>>>
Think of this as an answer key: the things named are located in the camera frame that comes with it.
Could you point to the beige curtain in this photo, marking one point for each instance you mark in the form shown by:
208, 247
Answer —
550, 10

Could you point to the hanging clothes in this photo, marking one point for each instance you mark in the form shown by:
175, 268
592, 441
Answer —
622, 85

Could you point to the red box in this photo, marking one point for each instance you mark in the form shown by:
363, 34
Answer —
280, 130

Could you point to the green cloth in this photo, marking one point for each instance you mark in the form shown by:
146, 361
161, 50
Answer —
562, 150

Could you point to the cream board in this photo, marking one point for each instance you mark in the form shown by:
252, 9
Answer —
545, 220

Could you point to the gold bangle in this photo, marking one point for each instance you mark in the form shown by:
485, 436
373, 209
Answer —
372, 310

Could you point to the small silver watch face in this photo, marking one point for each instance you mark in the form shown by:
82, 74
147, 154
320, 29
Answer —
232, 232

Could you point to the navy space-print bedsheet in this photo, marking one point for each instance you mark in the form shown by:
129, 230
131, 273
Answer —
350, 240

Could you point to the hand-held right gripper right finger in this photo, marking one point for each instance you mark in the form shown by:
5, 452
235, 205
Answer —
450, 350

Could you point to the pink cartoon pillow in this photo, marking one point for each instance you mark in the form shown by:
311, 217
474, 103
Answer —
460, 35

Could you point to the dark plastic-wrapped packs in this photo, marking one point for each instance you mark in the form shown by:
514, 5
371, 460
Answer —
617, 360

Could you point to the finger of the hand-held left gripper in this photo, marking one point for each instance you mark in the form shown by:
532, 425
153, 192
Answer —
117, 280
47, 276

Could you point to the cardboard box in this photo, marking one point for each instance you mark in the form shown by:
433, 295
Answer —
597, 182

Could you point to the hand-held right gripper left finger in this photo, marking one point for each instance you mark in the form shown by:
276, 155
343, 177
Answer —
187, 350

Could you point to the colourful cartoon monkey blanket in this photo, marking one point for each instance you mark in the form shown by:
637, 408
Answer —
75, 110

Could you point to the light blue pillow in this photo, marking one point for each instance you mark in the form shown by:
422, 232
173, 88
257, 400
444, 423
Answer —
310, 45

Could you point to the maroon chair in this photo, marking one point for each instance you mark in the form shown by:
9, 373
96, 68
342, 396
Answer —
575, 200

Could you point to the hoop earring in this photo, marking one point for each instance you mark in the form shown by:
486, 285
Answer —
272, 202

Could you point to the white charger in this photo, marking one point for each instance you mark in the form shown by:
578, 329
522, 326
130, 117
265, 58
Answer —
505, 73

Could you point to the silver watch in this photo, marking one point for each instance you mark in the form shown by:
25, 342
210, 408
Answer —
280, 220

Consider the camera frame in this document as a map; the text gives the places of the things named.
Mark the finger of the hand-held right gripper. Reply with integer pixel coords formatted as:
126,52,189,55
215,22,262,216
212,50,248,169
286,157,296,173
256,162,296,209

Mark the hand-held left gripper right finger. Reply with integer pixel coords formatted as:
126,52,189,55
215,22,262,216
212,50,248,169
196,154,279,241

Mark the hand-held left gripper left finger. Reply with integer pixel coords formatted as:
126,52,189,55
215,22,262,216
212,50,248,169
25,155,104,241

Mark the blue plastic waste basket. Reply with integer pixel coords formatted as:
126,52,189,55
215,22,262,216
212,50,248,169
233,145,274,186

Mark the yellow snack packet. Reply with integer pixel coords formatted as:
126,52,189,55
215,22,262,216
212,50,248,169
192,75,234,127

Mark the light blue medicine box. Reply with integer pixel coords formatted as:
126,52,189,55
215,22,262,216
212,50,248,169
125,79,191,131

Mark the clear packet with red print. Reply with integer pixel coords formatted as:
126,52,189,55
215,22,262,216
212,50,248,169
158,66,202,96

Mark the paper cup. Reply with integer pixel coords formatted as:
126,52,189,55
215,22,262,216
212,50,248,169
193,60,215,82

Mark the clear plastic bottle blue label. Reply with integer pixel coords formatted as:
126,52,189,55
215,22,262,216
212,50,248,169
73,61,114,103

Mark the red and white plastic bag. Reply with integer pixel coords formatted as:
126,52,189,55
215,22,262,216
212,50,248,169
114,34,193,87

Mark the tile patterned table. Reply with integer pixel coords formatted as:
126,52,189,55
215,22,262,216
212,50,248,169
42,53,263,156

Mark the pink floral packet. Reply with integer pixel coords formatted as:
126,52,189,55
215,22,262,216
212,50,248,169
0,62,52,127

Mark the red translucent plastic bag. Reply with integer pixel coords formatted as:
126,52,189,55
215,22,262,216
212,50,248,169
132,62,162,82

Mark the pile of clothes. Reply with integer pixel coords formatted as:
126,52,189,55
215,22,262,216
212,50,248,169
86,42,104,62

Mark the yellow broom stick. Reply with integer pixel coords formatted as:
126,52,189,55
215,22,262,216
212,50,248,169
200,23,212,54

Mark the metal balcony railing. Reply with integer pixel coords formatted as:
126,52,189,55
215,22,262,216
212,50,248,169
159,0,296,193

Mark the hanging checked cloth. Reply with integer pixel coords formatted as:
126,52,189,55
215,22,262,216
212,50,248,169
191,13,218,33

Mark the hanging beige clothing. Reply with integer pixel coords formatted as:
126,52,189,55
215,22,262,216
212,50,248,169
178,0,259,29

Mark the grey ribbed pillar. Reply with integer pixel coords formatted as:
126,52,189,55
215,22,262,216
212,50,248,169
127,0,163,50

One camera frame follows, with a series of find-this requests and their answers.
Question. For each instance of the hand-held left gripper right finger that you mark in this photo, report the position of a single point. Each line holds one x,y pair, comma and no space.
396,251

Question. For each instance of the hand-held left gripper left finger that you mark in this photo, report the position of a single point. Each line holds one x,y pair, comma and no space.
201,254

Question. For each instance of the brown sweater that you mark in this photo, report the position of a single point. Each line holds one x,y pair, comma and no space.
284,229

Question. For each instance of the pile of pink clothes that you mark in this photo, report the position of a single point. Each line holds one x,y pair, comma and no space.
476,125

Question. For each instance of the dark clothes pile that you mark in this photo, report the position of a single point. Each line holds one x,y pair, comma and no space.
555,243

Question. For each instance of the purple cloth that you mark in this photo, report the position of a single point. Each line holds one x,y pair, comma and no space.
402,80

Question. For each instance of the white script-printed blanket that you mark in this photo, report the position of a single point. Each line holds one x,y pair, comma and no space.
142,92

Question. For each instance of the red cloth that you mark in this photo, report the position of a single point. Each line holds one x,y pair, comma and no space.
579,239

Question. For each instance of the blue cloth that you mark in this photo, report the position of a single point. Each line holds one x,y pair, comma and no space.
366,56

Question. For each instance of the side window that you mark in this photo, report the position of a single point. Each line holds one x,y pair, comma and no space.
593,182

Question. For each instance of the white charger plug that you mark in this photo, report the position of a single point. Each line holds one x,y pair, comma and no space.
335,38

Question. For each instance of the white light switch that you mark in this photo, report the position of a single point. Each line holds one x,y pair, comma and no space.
<<<
→ Exercise objective: Scan the records for the word "beige". Copy each line where it turns up.

→ Task solution:
Could you point to the beige curtain in this photo, marking one point for each instance you mark in the form shown by:
Mark the hanging beige clothing. Reply with integer pixel coords formatted as:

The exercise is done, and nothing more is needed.